These are the key concepts you need to understand to accurately answer the question.

Euler's method
Euler's method is a fundamental technique used for numerical approximation of solutions to initial value problems involving differential equations. Imagine you're on a path in the forest, and with each step, you can only move where a sign points. Euler's method works similarly, using the slope of the differential equation (direction of the sign) at a current point to estimate the value at the next point.

Let's break it down: first, we start with an initial condition, just as if we know our position when we start our walk in the forest. We then use the slope of the differential equation (given by the derivative) at that point to 'walk' a small step forward. By repeatedly applying this process, stepping from one point to the next using the slope as a guide, we build up a numerical solution.

The step size (denoted as 'h') is crucial. Smaller steps mean more accuracy but require more computations. In the problem at hand, the step size was chosen to be 0.1, which is a balance between the accuracy of the solution and the number of steps needed to reach the end of the interval.
Runge-Kutta method
The Runge-Kutta method is like taking Euler's method and giving it a GPS with several waypoints. Considered a more sophisticated and accurate alternative, the Runge-Kutta method mitigates Euler's method's drawbacks.

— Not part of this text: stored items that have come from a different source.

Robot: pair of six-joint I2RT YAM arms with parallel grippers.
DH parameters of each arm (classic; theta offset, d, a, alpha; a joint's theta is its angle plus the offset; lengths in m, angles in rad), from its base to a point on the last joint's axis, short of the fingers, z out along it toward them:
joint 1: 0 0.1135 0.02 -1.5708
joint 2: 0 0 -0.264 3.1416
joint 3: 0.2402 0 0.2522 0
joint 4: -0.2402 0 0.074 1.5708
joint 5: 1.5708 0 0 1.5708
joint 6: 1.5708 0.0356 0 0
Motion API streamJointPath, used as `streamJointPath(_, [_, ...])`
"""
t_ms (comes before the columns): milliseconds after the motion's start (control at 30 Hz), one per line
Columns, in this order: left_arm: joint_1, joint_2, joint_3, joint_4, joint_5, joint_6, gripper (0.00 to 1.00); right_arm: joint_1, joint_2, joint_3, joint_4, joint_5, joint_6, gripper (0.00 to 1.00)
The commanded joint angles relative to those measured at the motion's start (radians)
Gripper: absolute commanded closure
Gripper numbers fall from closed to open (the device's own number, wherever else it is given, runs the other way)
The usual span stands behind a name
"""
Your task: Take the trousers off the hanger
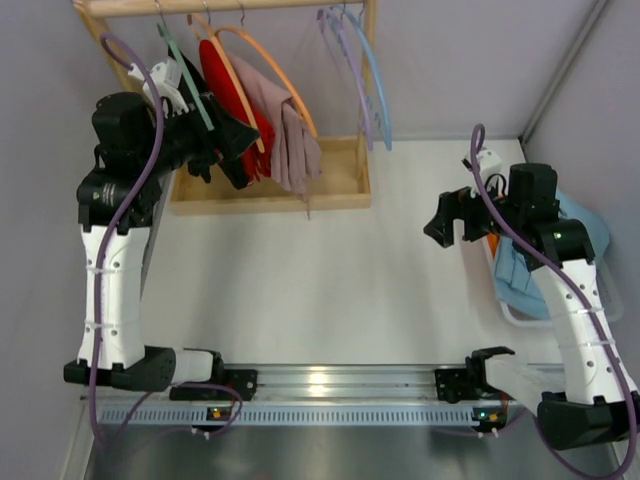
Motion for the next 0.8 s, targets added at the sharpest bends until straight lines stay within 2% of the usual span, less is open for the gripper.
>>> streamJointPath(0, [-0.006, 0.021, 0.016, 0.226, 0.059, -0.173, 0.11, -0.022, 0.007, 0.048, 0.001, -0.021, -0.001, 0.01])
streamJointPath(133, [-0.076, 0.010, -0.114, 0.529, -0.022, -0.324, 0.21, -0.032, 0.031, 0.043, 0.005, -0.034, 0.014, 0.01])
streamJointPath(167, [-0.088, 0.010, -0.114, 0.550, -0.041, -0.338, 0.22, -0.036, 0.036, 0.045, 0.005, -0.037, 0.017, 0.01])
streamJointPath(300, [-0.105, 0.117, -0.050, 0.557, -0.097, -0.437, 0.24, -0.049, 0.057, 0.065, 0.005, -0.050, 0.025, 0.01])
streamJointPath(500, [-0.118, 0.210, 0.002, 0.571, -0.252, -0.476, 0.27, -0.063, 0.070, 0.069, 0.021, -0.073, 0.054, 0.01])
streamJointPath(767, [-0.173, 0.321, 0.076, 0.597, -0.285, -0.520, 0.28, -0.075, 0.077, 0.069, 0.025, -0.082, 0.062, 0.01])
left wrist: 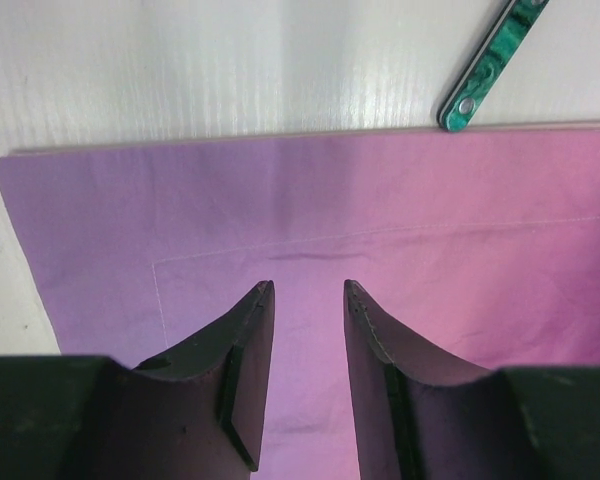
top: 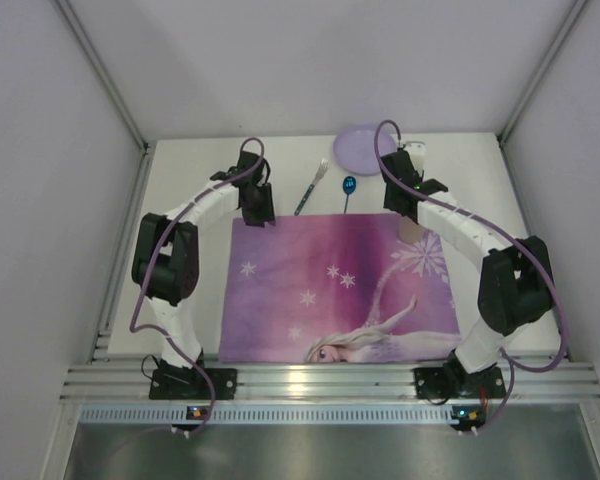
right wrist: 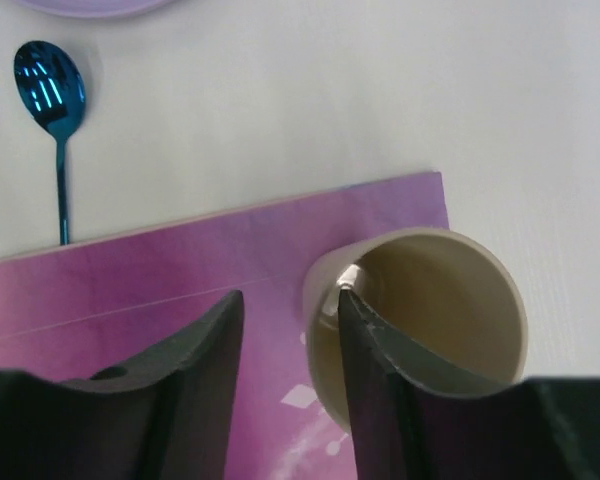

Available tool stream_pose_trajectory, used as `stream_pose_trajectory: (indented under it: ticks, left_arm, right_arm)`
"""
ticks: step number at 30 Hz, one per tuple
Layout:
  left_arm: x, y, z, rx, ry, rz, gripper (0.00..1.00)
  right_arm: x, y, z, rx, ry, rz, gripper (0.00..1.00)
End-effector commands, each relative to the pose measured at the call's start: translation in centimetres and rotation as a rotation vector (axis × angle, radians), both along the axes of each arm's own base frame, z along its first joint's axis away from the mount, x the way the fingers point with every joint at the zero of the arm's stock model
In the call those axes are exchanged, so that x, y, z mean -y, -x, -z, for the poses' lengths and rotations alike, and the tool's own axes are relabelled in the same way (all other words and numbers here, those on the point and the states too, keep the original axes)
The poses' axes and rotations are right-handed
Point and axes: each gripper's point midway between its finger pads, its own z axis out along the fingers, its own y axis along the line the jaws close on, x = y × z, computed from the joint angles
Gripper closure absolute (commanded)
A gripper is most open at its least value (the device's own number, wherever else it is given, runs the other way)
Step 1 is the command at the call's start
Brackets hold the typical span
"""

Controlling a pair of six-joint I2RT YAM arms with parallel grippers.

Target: Set the dinner table for one person

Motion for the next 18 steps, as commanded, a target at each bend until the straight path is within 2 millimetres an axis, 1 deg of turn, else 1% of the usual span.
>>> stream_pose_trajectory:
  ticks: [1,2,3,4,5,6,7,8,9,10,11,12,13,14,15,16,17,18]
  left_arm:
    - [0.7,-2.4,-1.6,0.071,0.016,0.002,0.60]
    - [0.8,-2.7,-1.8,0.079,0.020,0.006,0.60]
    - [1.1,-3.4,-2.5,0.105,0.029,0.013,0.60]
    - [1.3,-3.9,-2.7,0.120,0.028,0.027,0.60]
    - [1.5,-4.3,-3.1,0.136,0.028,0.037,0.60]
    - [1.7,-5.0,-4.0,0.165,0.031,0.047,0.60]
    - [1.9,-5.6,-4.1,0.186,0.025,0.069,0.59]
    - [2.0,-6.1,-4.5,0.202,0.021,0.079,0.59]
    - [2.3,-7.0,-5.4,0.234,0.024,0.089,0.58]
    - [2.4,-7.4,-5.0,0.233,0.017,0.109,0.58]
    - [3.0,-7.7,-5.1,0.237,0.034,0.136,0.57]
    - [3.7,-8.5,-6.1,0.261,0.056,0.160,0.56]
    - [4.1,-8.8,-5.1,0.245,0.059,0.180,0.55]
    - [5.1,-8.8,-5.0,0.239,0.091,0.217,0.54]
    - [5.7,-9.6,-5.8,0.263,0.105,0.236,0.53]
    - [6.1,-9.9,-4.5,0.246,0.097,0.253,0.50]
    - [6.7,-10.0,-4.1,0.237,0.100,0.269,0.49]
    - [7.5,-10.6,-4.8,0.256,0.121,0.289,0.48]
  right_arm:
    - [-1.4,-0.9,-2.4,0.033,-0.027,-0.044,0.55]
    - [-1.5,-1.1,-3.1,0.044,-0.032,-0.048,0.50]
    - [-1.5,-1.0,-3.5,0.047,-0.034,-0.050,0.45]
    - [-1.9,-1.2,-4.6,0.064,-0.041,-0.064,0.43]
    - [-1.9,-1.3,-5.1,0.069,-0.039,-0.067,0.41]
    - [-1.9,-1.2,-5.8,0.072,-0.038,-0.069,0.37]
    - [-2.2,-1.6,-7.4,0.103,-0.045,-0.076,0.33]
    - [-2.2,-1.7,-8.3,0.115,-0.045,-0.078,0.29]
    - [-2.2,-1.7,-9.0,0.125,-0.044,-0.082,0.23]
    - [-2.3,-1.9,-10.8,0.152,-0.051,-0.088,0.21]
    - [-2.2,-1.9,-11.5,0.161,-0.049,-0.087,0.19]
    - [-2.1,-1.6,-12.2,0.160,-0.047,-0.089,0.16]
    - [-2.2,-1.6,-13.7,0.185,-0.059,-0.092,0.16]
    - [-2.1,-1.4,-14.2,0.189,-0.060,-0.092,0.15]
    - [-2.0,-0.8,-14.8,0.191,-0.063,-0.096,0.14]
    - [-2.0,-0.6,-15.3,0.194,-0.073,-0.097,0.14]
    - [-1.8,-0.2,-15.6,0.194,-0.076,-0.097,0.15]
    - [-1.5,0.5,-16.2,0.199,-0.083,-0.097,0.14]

It does not rely on just the initial slope; instead, it calculates multiple slopes at different points and then cleverly combines them to provide a better estimate for the next value.

Think of it as not only looking at the signpost where you are but also checking several signposts ahead and planning your direction based on an average of all that information. This method is particularly good for more complex differential equations where changes in slope are not just linear and can greatly improve the accuracy of the solution with relatively fewer steps compared to Euler's method.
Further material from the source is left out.